When he started out, McKinnon, now 44, was working as a systems administrator. His hacking was confined to a few hours every evening with longer spells at weekends. Gradually his hobby developed into a full-blown addiction. He left his job and began spending eight hours a day sifting through military documents.
“I treated it a bit like a job,” he says. “I was pretty organised and very determined. I thought what I was doing was worth something.”
As he grew more confident McKinnon also became careless. He would drink a few beers while hacking and spend longer periods of time poking around sites where his unauthorised activity could be detected.
The day he got caught, McKinnon was downloading a grainy black-and-white photograph he believes was an alien spacecraft. He found it on a Nasa computer housed in the Johnson Space Center in Houston, Texas, and describes it as “very striking, not man-made”. Convinced he had found real evidence, McKinnon began to download the photograph to his computer via his dial-up connection. Before the download was complete McKinnon says he was disconnected. Somebody had noticed his presence and closed him down.
For the authorities, tracking down McKinnon proved straightforward. He had used his own e-mail address to download a remote-access program, which led the police to his door. In November 2002 he was awoken at 7.30am by officers from the National High Tech Crime Unit, who took him in for questioning.
From the beginning McKinnon admitted to hacking, but tried to blame the extent of his activity on lax security. If his cyber-fingerprints were all over the American military computer network, it was because nobody had stopped him. The American authorities offered a plea bargain. If he voluntarily travelled to the US to stand trial, he would get a sentence of no more than three or four years. McKinnon turned it down, claiming he should be tried in Britain, where the offences originated.

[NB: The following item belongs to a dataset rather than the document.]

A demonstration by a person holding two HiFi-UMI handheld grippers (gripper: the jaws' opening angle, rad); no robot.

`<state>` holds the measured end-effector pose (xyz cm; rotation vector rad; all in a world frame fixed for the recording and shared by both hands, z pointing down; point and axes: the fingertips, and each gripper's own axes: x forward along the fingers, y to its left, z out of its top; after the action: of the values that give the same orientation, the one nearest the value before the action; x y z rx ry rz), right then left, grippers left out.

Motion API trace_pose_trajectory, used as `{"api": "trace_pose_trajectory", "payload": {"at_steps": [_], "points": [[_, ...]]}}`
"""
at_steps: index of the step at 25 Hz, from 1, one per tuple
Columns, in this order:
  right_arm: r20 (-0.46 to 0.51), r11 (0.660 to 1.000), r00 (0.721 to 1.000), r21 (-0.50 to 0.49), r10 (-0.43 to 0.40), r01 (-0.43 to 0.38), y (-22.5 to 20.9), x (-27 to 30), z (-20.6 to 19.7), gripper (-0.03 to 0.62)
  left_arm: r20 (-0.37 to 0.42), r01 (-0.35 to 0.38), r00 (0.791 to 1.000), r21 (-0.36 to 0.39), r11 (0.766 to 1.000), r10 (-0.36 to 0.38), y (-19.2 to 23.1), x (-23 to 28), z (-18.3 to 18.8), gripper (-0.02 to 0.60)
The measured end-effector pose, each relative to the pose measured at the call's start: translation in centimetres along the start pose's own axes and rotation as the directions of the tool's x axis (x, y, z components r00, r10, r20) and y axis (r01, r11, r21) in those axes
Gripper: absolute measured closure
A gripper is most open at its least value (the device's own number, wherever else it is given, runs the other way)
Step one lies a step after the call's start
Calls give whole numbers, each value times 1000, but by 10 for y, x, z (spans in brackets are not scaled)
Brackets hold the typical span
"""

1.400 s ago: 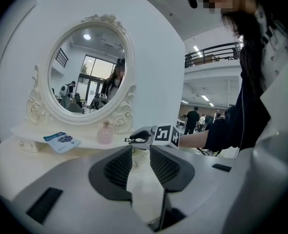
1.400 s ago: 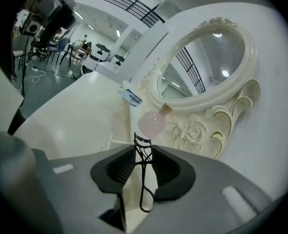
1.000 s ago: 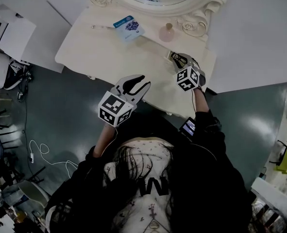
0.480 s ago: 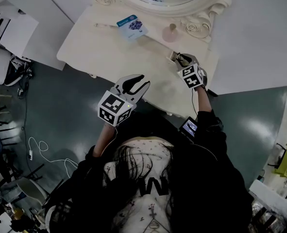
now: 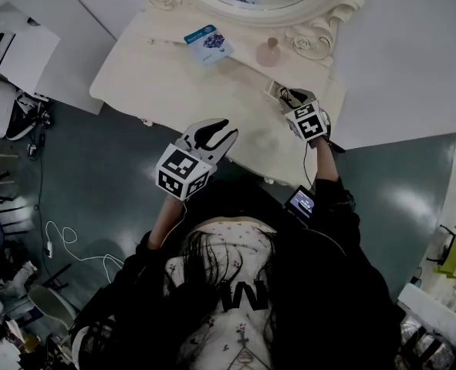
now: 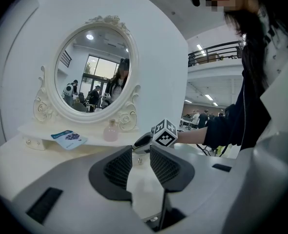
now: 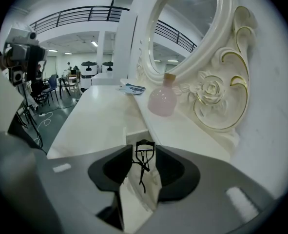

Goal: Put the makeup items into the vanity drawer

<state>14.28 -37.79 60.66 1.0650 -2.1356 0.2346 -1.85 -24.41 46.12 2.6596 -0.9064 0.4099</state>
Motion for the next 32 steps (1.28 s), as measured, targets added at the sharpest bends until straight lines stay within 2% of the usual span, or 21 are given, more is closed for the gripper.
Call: {"api": "trace_pose_trajectory", "payload": {"at_steps": [4, 11, 12, 15, 22, 28, 32], "points": [[-2, 999, 1000, 52, 9, -9, -6, -3, -4, 431, 0, 5, 1000, 4, 1000, -5, -1, 0, 0, 466], [63, 993, 997, 117, -34, 26, -10, -16, 7, 436, 3, 14, 1000, 6, 1000, -14, -3, -2, -1, 466], [65, 993, 997, 113, -42, 34, -11, -14, 9, 443, 1, 16, 1000, 7, 1000, -16, -2, -2, -1, 466], [53, 994, 997, 94, -62, 57, -13, -4, 11, 573, -2, 26, 1000, 11, 1000, -26, -5, -1, -2, 466], [-71, 998, 997, 48, -29, 33, -3, 17, 0, 585, -3, 15, 1000, 8, 1000, -15, 0, -6, -3, 466], [-93, 998, 995, 45, -38, 42, -5, 22, 1, 586, 0, -14, 1000, -12, 1000, 14, 11, -16, -7, 466], [-106, 998, 994, -65, -11, 5, 5, 31, 12, 586, -6, -6, 1000, -14, 1000, 6, 12, -13, -9, 466]]}}
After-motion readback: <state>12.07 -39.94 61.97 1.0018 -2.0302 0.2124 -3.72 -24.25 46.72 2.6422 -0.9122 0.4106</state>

His plea to be tried in Britain, however, was rejected by John Reid, the former home secretary, who agreed his extradition under a 2003 treaty between Britain and the US that was designed to speed up the transfer of terrorist suspects. McKinnon, who is not accused of terrorism offences, believes he has been trapped in that net. He has voiced fears about being sent to Guantanamo Bay and tried by a military tribunal, although a judge at an earlier hearing described this concern as “fanciful”. If extradited, McKinnon will probably face trial in Virginia, prosecuted by the computer crime and intellectual property section of the Department of Justice.
It is now almost six years since McKinnon’s arrest. As part of his bail conditions he is not allowed to use e-mail or any computer connected to the internet. To fill the time, he works occasionally as a fork-lift truck driver, although he says the money isn’t as good as the computer business.
The House of Lords’ appeal decision is expected in three to four weeks. If they don’t overturn the earlier ruling, McKinnon will appeal to the European Court of Human Rights, but he could still be put on a plane to the US ahead of any hearing in Strasbourg.
“I am a pretty strong person. If that happens I will take my fight to America,” he says. “It’s a scary thought, though. I hope it doesn’t come to that.”